Required action: The listing below must be reproduced in full, exactly as written.

# # # # #

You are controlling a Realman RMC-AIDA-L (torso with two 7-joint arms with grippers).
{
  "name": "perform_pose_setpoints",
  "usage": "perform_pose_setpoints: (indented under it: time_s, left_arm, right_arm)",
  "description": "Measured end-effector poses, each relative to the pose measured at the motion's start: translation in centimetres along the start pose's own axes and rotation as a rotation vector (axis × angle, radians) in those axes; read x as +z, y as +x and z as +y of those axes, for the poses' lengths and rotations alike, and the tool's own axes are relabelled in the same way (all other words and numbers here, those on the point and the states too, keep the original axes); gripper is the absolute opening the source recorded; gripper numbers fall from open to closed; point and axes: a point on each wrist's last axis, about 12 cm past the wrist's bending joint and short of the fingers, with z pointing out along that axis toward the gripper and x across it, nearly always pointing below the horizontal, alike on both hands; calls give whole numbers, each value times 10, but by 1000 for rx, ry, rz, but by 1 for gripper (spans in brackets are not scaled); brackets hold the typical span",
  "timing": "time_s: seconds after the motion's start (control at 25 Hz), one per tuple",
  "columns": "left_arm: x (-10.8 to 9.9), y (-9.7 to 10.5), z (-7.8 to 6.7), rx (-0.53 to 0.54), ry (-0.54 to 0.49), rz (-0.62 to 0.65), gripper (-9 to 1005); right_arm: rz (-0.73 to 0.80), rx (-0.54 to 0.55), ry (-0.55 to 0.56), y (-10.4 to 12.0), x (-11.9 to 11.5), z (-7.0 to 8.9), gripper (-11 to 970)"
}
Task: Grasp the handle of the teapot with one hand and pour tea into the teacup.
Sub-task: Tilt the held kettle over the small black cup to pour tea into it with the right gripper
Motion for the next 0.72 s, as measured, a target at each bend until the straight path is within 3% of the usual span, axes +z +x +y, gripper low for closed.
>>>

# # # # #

Answer to this problem:
You are controlling a Realman RMC-AIDA-L (torso with two 7-joint arms with grippers).
{
  "name": "perform_pose_setpoints",
  "usage": "perform_pose_setpoints: (indented under it: time_s, left_arm, right_arm)",
  "description": "Measured end-effector poses, each relative to the pose measured at the motion's start: translation in centimetres along the start pose's own axes and rotation as a rotation vector (axis × angle, radians) in those axes; read x as +z, y as +x and z as +y of those axes, for the poses' lengths and rotations alike, and the tool's own axes are relabelled in the same way (all other words and numbers here, those on the point and the states too, keep the original axes); gripper is the absolute opening the source recorded; gripper numbers fall from open to closed; point and axes: a point on each wrist's last axis, about 12 cm past the wrist's bending joint and short of the fingers, with z pointing out along that axis toward the gripper and x across it, nearly always pointing below the horizontal, alike on both hands; calls give whole numbers, each value times 10, but by 1000 for rx, ry, rz, but by 1 for gripper (spans in brackets are not scaled); brackets hold the typical span",
  "timing": "time_s: seconds after the motion's start (control at 25 Hz), one per tuple",
  "columns": "left_arm: x (-10.8 to 9.9), y (-9.7 to 10.5), z (-7.8 to 6.7), rx (-0.53 to 0.54), ry (-0.54 to 0.49), rz (-0.62 to 0.65), gripper (-9 to 1005); right_arm: rz (-0.73 to 0.80), rx (-0.54 to 0.55), ry (-0.55 to 0.56), y (-10.4 to 12.0), x (-11.9 to 11.5), z (-7.0 to 8.9), gripper (-11 to 970)"
}
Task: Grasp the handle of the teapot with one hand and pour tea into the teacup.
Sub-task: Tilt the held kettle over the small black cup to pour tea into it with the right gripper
Motion for the next 0.72 s, as measured, a target at each bend until the straight path is within 3% of the usual span, axes +z +x +y, gripper low for closed.
>>>

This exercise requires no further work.